N4 induced extensive cellular damage and led to cell death of E. coli.

To gain additional direct insight into the interaction of N4 with E. coli, transmission electron microscopy (TEM) was performed on the bacterial cells treated with 4× MIC N4 for 2 h. The untreated E. coli cells were shaped and displayed normally with no damage to the structure of the plasma membrane or the outer membrane, and the cytoplasm appeared to have homogeneous electron density (Fig. 3e and f). As shown in Fig. 3g and 3h, cell swelling, cell disruption, plasmolysis, and partial disappearance of the plasma membrane were observed. Under these conditions, nearly 100% of bacteria were killed. The cytoplasm displayed a heterogeneous electron density, and the morphology of the cells was deformed. In agreement with the above-described membrane interaction results, gross leakage of the cellular cytoplasmic contents was observed with resultant ghost cell formation, which indicated that N4 caused cell death and induced lysis.

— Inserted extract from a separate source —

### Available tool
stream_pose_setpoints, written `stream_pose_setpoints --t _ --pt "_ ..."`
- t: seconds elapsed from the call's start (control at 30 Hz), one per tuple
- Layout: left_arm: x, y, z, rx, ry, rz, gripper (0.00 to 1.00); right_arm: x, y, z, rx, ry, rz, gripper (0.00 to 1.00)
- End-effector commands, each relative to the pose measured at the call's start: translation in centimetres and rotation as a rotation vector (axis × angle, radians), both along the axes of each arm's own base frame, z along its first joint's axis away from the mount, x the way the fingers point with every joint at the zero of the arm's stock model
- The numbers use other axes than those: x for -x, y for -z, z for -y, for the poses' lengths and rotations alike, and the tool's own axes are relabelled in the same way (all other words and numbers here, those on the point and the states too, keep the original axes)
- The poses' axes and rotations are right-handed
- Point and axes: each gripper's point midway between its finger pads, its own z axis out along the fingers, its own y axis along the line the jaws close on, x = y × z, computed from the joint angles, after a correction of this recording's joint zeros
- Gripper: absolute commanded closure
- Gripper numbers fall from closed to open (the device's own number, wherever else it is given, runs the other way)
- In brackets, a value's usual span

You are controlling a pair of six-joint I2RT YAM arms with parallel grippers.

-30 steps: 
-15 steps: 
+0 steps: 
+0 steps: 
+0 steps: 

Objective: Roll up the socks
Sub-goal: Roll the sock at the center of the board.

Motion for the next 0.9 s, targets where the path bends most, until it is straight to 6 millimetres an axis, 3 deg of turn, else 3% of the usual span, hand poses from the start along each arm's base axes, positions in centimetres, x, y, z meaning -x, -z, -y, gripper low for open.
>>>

Transcriptional profiles of E. coli treated with N4.

To further clarify the molecular mechanism of action, the global transcriptional response of E. coli to N4 was performed. In contrast to the untreated controls, N4-treated E. coli had 63 membrane-associated genes (see Table S2 in the supplemental material), 30 flagellum-associated genes (see Table S3 in the supplemental material), and 81 DNA-associated genes (see Table S4 in the supplemental material) with expression levels that were significantly changed after treatment for 0.5 to 2 h (Fig. 4) (false discovery rate [FDR] ≤ 0.001, |log₂ ratio| ≥1). These data suggest that the main influence of N4 on E. coli cells was disruption, loss, or disorganization of the membrane and the genomic DNA from the bacteria.

FIG 4.

Identification of the genes of E. coli responsive to N4. The genes included here show significant differences in gene expression (FDR ≤ 0.001, fold change ≥ 2). The genes shown in red had upregulated expression, and those shown in green had downregulated expression in E. coli treated with N4 for 0.5 h, 1 h, and 2 h. Shown are a cluster enriched in flagellum-associated genes (a), one enriched in membrane-associated genes (b), and one enriched in DNA- and RNA-associated genes (c).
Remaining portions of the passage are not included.